Run the command 'rclone version' and share the full output of the command.
rclone v1.61.1
- os/version: Microsoft Windows 10 Pro for Workstations 22H2 (64 bit)
- os/kernel: 10.0.19045.2364 (x86_64)
- os/type: windows
- os/arch: amd64
- go/version: go1.19.4
- go/linking: static
- go/tags: cmount
Which cloud storage system are you using? (eg Google Drive)
Google Drive
The command you were trying to run (eg rclone copy /tmp remote:tmp)
Aah I've just read in the docs it says that on Windows the files will be sparsed unless --local-no-sparse is used, shouldn't the documentation say that on Windows there is no preallocation by default? I mean the default values disable preallocation unless explicitly set so is confusing that first it says that rclone preallocates then it says it wont preallocate unless a command is used.
Just tried a copy and I got this:
2022/12/29 15:57:36 DEBUG : drive.zip: Need to transfer - File not found at Destination
2022/12/29 15:57:36 INFO : Writing sparse files: use --local-no-sparse or --multi-thread-streams 0 to disable
Also may I propose making --local-no-sparse the default? The delay at the start of the download is that long for this to not be considered the default or is there something else?

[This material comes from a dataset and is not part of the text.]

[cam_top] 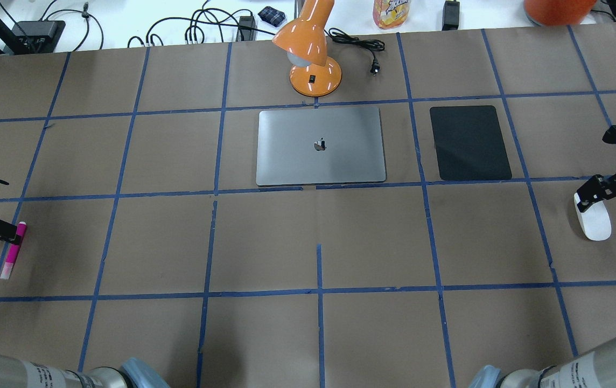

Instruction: Place pen and mouse around notebook

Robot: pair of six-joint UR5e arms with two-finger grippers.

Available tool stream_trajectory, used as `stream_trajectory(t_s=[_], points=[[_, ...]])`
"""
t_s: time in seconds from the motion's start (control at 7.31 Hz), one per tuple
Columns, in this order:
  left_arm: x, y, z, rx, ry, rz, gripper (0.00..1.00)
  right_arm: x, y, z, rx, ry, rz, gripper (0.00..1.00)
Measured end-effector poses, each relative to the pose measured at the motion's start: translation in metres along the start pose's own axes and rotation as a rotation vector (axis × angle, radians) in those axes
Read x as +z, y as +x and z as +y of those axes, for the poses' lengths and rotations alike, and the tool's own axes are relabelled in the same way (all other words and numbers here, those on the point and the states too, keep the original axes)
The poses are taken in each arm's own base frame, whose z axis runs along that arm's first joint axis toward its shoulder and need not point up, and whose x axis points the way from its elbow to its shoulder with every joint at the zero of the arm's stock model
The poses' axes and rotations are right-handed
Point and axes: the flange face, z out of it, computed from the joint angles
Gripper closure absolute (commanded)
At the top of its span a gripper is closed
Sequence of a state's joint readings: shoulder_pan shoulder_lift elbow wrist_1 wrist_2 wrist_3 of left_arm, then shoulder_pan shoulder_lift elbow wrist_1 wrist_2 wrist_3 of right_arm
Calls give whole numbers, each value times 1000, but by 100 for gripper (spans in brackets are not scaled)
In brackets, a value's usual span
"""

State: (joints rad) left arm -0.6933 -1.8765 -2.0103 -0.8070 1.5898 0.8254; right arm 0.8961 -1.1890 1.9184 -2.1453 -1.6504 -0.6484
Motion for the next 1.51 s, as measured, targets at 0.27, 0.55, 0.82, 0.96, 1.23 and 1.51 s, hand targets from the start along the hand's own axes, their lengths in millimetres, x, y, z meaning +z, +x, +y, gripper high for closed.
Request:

I would think nobody would want to trade a little bit of speed for much lower performance in the long run, right?
Yes, Windows/NTFS does supports it, but rclone doesn't preallocate by default on Windows unless the --local-no-sparse flag is used because multi-thread is enabled by default.
It also says that it "may cause long delays at the start of downloads".
if the underlying os supports sparse, then, by default, rclone will use sparse file. --local-no-sparse is not default setting so by default rclone will use sparse file. --multi-thread-streams is enabled by default, so rclone will use a sparse file.
as i understand it, only two cases where rclone will not use sparse file.
rclone tries to use sparse and the underlying os does not support it, as with termux on android.
the user intentionally changes rclone default behavior by adding --local-no-sparse
the docs can be confusing.
the potential long delays, that applies when adding --local-no-sparse
disable sparse files (which may cause long delays at the start of downloads)
Interesting. I have just read the issue and understand a little better, so right now besides disabling using sparse we have to disable multi-thread too if we want to avoid fragmentation.
Does using --local-no-sparse disables multi-thread downloads?
It will mean that the first time you download a file, the OS will write the whole file as zeroes before allowing rclone to write bytes. This will avoid fragmentation at the cost of a delay at the start of each download.